== Input data ==
----------

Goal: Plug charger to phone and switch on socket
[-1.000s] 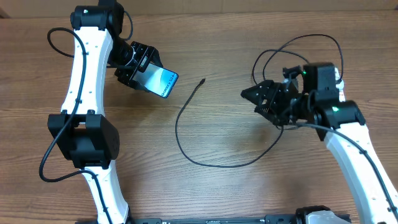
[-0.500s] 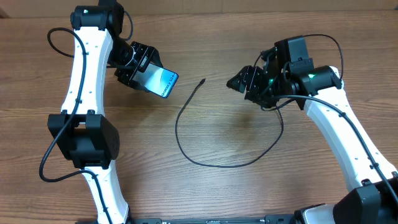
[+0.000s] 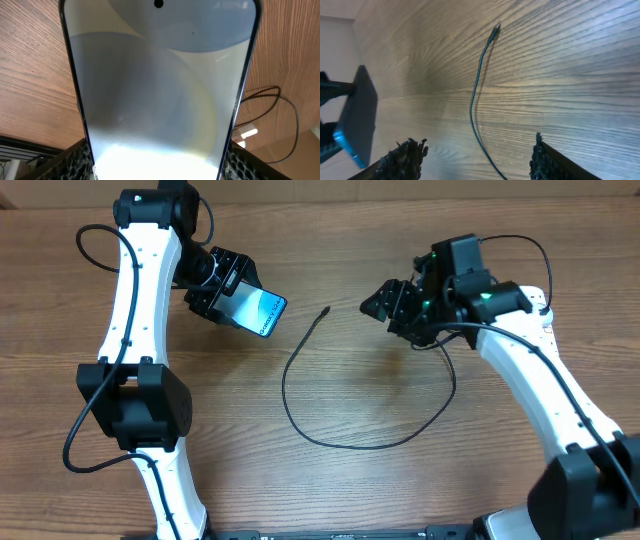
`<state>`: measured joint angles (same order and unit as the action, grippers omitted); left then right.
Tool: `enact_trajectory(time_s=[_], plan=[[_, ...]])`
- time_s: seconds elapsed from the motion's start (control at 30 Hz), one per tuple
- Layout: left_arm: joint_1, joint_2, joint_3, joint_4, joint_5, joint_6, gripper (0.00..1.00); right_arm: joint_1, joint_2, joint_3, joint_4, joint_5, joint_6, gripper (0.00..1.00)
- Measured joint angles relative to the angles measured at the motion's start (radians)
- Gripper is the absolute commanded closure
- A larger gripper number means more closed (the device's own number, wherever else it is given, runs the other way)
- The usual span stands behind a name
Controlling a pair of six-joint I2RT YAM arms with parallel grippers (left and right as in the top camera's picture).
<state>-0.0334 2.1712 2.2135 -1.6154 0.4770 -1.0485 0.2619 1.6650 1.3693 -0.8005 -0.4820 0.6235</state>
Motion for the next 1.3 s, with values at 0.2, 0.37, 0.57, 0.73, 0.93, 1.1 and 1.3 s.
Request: enact_trajectory(time_s=[0.2, 0.37, 0.57, 0.73, 0.93, 1.1, 1.3], plan=[[0.0, 0.0, 0.0, 0.0, 0.0, 0.0, 0.44, 0.027, 0.049, 0.0, 0.053, 0.0, 0.025, 0.3], [0.0, 0.0, 0.0, 0.0, 0.0, 0.0, 0.44, 0.028, 0.078, 0.0, 0.111, 0.0, 0.05, 0.32], [0.0, 0.0, 0.0, 0.0, 0.0, 0.0, 0.43, 0.028, 0.119, 0.001, 0.164, 0.0, 0.089, 0.36], [0.0, 0.0, 0.0, 0.0, 0.0, 0.0, 0.43, 0.03, 0.151, 0.001, 0.205, 0.003, 0.117, 0.38], [0.0, 0.0, 0.0, 0.0, 0.0, 0.001, 0.44, 0.04, 0.192, 0.002, 0.264, 0.003, 0.171, 0.4], [0.0, 0.0, 0.0, -0.001, 0.0, 0.004, 0.44, 0.043, 0.223, 0.002, 0.266, 0.003, 0.19, 0.4], [0.0, 0.0, 0.0, 0.0, 0.002, 0.004, 0.44, 0.047, 0.223, 0.002, 0.269, 0.0, 0.204, 0.4]])
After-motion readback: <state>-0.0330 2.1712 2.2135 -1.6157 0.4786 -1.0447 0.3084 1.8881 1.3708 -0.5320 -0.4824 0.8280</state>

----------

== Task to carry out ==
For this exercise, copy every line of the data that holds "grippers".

== Written reply ==
`<state>`: measured joint angles (same order and unit as the action, grippers omitted); left then right.
Controlling a pair of six-joint I2RT YAM arms with parallel grippers (left and right as in the top camera's picture).

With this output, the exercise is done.